-------- Data to process

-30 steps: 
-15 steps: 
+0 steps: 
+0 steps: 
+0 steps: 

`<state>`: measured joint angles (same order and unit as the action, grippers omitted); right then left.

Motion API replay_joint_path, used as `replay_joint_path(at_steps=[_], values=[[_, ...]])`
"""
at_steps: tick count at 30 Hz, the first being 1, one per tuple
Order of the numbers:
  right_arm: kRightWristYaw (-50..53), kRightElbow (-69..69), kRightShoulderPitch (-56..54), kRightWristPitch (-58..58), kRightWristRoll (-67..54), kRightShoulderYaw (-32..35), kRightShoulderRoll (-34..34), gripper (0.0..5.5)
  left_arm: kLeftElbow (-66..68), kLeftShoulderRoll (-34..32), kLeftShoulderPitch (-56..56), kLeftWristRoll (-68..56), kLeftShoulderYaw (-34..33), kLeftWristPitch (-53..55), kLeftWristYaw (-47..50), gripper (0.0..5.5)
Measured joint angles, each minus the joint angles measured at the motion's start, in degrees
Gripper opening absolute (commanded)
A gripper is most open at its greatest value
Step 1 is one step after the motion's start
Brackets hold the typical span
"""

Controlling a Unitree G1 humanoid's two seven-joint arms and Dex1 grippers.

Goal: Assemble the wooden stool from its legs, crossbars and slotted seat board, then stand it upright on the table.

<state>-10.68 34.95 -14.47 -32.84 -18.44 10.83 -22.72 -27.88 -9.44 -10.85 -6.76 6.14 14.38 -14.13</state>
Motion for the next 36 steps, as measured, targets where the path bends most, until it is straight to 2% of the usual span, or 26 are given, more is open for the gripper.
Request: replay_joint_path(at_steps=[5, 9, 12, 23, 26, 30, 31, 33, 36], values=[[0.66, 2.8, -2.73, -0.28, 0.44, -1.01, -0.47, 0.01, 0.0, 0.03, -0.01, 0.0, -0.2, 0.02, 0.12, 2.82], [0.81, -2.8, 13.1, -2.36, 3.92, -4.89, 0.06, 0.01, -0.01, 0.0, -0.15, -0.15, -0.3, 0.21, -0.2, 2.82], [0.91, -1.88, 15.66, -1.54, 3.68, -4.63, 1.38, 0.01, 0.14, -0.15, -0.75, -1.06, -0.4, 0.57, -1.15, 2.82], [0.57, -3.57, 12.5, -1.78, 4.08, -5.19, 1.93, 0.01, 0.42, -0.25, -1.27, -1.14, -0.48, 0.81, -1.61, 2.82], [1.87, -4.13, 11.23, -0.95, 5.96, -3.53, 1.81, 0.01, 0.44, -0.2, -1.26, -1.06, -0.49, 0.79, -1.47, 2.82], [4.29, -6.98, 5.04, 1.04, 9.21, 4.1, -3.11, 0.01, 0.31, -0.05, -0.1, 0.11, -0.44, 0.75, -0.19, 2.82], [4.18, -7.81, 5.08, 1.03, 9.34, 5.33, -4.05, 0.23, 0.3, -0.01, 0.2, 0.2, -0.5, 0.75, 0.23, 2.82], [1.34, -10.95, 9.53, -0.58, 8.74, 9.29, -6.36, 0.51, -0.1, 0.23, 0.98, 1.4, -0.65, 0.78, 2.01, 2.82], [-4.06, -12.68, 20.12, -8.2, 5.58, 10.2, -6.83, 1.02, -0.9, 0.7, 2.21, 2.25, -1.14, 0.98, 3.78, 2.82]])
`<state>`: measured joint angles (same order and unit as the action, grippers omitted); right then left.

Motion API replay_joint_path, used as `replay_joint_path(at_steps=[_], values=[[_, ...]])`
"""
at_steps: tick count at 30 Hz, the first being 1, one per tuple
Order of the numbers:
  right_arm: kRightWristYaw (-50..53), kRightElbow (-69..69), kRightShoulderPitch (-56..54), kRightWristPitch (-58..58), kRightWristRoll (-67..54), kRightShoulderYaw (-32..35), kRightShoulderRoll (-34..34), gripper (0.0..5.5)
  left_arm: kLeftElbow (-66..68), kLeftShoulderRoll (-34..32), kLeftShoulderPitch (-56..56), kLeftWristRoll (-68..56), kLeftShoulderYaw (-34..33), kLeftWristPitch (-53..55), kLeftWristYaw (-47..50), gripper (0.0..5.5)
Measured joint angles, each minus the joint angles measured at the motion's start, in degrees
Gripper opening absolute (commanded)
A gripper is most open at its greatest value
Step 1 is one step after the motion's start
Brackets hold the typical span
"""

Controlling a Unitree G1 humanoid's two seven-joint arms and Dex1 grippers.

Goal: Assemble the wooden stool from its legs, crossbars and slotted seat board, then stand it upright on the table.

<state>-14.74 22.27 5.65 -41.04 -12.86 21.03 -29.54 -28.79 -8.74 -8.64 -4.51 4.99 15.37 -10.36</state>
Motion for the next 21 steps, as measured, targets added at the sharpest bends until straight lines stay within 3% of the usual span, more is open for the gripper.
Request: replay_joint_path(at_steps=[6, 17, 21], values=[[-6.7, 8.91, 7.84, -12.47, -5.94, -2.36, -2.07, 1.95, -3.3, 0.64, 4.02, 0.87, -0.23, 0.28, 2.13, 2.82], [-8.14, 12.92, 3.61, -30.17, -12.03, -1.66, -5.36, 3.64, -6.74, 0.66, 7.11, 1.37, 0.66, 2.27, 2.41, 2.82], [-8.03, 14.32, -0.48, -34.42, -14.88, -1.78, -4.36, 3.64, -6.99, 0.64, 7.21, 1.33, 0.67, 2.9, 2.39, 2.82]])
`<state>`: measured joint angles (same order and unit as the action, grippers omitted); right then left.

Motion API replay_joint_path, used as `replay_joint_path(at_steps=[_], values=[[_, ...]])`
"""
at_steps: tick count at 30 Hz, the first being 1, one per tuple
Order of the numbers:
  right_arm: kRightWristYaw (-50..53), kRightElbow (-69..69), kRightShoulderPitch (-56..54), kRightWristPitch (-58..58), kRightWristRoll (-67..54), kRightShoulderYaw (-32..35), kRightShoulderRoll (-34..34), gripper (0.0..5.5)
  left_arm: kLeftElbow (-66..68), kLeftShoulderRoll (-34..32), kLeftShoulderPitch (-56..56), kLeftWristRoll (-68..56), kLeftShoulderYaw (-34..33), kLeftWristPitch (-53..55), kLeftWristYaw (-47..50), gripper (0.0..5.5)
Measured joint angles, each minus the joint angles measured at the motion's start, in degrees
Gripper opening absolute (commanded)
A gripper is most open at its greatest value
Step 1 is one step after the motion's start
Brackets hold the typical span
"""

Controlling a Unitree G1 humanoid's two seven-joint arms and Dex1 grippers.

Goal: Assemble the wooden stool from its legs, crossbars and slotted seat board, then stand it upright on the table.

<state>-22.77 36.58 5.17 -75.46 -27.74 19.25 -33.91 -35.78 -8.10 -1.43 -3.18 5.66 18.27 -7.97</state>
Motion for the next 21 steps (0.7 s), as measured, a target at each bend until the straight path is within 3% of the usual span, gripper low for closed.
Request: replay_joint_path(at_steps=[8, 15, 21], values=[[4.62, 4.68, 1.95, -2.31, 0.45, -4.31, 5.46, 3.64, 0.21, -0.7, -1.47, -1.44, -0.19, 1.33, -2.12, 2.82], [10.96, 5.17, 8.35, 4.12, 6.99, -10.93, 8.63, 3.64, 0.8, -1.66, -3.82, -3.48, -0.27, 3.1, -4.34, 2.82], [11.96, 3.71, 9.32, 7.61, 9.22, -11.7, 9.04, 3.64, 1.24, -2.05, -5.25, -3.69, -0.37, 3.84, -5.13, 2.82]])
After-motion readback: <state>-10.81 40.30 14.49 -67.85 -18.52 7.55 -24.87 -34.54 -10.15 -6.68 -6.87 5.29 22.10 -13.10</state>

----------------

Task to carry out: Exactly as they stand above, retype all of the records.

Result for this exercise:
-30 steps: 
-15 steps: 
+0 steps: 
+0 steps: 
+0 steps: 

`<state>`: measured joint angles (same order and unit as the action, grippers omitted); right then left.

Motion API replay_joint_path, used as `replay_joint_path(at_steps=[_], values=[[_, ...]])`
"""
at_steps: tick count at 30 Hz, the first being 1, one per tuple
Order of the numbers:
  right_arm: kRightWristYaw (-50..53), kRightElbow (-69..69), kRightShoulderPitch (-56..54), kRightWristPitch (-58..58), kRightWristRoll (-67..54), kRightShoulderYaw (-32..35), kRightShoulderRoll (-34..34), gripper (0.0..5.5)
  left_arm: kLeftElbow (-66..68), kLeftShoulderRoll (-34..32), kLeftShoulderPitch (-56..56), kLeftWristRoll (-68..56), kLeftShoulderYaw (-34..33), kLeftWristPitch (-53..55), kLeftWristYaw (-47..50), gripper (0.0..5.5)
Measured joint angles, each minus the joint angles measured at the motion's start, in degrees
Gripper opening absolute (commanded)
A gripper is most open at its greatest value
Step 1 is one step after the motion's start
Brackets hold the typical span
"""

Controlling a Unitree G1 humanoid's two seven-joint arms and Dex1 grippers.

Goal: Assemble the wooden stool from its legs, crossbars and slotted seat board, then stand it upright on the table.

<state>-10.68 34.95 -14.47 -32.84 -18.44 10.83 -22.72 -27.88 -9.44 -10.85 -6.76 6.14 14.38 -14.13</state>
Motion for the next 36 steps, as measured, targets where the path bends most, until it is straight to 2% of the usual span, or 26 are given, more is open for the gripper.
Request: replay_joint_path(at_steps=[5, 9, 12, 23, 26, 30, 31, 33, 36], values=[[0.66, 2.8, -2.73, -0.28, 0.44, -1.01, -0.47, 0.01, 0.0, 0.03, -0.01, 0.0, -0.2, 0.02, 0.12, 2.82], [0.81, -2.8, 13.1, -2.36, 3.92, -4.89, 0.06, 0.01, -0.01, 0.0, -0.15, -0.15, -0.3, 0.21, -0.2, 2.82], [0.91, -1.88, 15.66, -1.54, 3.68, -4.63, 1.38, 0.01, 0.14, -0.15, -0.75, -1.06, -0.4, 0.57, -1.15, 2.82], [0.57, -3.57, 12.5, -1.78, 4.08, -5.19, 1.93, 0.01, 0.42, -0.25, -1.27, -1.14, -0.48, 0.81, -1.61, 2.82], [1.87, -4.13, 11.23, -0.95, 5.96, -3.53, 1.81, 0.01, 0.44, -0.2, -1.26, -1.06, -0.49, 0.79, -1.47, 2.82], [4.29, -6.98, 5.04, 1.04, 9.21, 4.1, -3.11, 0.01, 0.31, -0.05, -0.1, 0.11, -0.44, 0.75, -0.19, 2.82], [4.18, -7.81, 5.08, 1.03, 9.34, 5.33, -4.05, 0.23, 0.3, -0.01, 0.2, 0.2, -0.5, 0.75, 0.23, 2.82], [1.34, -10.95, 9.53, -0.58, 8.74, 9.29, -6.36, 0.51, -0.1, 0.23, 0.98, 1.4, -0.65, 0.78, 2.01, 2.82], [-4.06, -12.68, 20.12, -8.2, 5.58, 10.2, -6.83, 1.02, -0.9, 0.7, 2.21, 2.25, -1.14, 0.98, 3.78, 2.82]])
`<state>`: measured joint angles (same order and unit as the action, grippers omitted); right then left.

Motion API replay_joint_path, used as `replay_joint_path(at_steps=[_], values=[[_, ...]])`
"""
at_steps: tick count at 30 Hz, the first being 1, one per tuple
Order of the numbers:
  right_arm: kRightWristYaw (-50..53), kRightElbow (-69..69), kRightShoulderPitch (-56..54), kRightWristPitch (-58..58), kRightWristRoll (-67..54), kRightShoulderYaw (-32..35), kRightShoulderRoll (-34..34), gripper (0.0..5.5)
  left_arm: kLeftElbow (-66..68), kLeftShoulderRoll (-34..32), kLeftShoulderPitch (-56..56), kLeftWristRoll (-68..56), kLeftShoulderYaw (-34..33), kLeftWristPitch (-53..55), kLeftWristYaw (-47..50), gripper (0.0..5.5)
Measured joint angles, each minus the joint angles measured at the motion's start, in degrees
Gripper opening absolute (commanded)
A gripper is most open at its greatest value
Step 1 is one step after the motion's start
Brackets hold the typical span
"""

Controlling a Unitree G1 humanoid's two seven-joint arms and Dex1 grippers.

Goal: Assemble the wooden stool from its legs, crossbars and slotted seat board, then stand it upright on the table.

<state>-14.74 22.27 5.65 -41.04 -12.86 21.03 -29.54 -28.79 -8.74 -8.64 -4.51 4.99 15.37 -10.36</state>
Motion for the next 21 steps, as measured, targets added at the sharpest bends until straight lines stay within 3% of the usual span, more is open for the gripper.
Request: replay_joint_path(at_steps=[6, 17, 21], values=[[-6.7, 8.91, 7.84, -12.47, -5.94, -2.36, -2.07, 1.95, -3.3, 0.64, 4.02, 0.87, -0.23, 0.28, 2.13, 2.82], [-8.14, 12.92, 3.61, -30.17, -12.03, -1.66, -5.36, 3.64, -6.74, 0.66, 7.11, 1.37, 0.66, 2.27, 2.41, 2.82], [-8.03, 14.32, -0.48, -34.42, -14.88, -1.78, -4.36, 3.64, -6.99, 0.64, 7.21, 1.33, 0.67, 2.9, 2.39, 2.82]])
`<state>`: measured joint angles (same order and unit as the action, grippers omitted); right then left.

Motion API replay_joint_path, used as `replay_joint_path(at_steps=[_], values=[[_, ...]])`
"""
at_steps: tick count at 30 Hz, the first being 1, one per tuple
Order of the numbers:
  right_arm: kRightWristYaw (-50..53), kRightElbow (-69..69), kRightShoulderPitch (-56..54), kRightWristPitch (-58..58), kRightWristRoll (-67..54), kRightShoulderYaw (-32..35), kRightShoulderRoll (-34..34), gripper (0.0..5.5)
  left_arm: kLeftElbow (-66..68), kLeftShoulderRoll (-34..32), kLeftShoulderPitch (-56..56), kLeftWristRoll (-68..56), kLeftShoulderYaw (-34..33), kLeftWristPitch (-53..55), kLeftWristYaw (-47..50), gripper (0.0..5.5)
Measured joint angles, each minus the joint angles measured at the motion's start, in degrees
Gripper opening absolute (commanded)
A gripper is most open at its greatest value
Step 1 is one step after the motion's start
Brackets hold the typical span
"""

Controlling a Unitree G1 humanoid's two seven-joint arms and Dex1 grippers.

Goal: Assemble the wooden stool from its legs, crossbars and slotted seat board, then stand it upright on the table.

<state>-22.77 36.58 5.17 -75.46 -27.74 19.25 -33.91 -35.78 -8.10 -1.43 -3.18 5.66 18.27 -7.97</state>
Motion for the next 21 steps (0.7 s), as measured, a target at each bend until the straight path is within 3% of the usual span, gripper low for closed.
Request: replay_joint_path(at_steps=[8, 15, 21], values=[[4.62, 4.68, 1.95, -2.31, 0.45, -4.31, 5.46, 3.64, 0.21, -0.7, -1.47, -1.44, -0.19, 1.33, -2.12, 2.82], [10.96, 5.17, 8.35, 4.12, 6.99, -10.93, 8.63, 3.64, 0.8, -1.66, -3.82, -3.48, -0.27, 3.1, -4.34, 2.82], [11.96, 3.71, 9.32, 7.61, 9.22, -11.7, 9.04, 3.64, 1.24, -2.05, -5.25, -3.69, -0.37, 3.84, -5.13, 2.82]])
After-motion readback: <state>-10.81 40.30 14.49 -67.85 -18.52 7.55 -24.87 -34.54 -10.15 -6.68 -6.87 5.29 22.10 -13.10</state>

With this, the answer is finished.